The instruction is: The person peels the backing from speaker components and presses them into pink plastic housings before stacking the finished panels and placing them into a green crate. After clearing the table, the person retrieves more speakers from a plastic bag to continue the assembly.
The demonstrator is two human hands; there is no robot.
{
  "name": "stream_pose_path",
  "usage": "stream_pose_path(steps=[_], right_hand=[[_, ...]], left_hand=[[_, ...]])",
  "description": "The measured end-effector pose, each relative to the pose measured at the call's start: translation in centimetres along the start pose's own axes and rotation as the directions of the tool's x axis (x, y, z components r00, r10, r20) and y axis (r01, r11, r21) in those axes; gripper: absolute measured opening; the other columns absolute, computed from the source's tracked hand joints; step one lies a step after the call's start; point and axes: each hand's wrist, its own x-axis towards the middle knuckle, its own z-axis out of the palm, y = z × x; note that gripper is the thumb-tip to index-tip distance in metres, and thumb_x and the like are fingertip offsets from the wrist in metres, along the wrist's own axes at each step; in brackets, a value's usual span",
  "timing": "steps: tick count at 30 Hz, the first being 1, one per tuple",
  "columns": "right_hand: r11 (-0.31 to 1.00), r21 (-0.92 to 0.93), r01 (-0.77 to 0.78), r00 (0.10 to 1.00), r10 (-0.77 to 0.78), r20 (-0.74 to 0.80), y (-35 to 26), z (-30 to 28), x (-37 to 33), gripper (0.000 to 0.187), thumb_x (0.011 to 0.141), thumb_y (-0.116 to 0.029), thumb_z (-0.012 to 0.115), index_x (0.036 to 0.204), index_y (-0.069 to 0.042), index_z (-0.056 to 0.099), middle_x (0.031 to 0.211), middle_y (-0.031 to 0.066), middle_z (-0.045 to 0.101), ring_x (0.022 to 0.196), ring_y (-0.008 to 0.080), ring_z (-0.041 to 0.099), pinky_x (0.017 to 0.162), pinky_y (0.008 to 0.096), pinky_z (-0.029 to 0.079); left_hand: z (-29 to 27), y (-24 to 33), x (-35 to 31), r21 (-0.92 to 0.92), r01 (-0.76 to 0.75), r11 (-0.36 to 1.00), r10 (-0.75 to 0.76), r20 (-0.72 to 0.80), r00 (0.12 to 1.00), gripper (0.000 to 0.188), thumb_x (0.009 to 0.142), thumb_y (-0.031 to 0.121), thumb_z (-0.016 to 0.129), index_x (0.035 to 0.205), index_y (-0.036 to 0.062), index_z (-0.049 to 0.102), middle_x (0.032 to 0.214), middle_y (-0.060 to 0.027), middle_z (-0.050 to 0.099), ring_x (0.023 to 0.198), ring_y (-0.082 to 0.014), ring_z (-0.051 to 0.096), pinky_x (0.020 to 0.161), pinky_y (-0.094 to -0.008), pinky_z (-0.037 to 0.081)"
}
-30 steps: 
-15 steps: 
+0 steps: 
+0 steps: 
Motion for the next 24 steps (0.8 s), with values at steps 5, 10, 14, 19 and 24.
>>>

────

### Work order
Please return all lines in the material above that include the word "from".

### Reply
The instruction is: The person peels the backing from speaker components and presses them into pink plastic housings before stacking the finished panels and placing them into a green crate. After clearing the table, the person retrieves more speakers from a plastic bag to continue the assembly.
  "description": "The measured end-effector pose, each relative to the pose measured at the call's start: translation in centimetres along the start pose's own axes and rotation as the directions of the tool's x axis (x, y, z components r00, r10, r20) and y axis (r01, r11, r21) in those axes; gripper: absolute measured opening; the other columns absolute, computed from the source's tracked hand joints; step one lies a step after the call's start; point and axes: each hand's wrist, its own x-axis towards the middle knuckle, its own z-axis out of the palm, y = z × x; note that gripper is the thumb-tip to index-tip distance in metres, and thumb_x and the like are fingertip offsets from the wrist in metres, along the wrist's own axes at each step; in brackets, a value's usual span",

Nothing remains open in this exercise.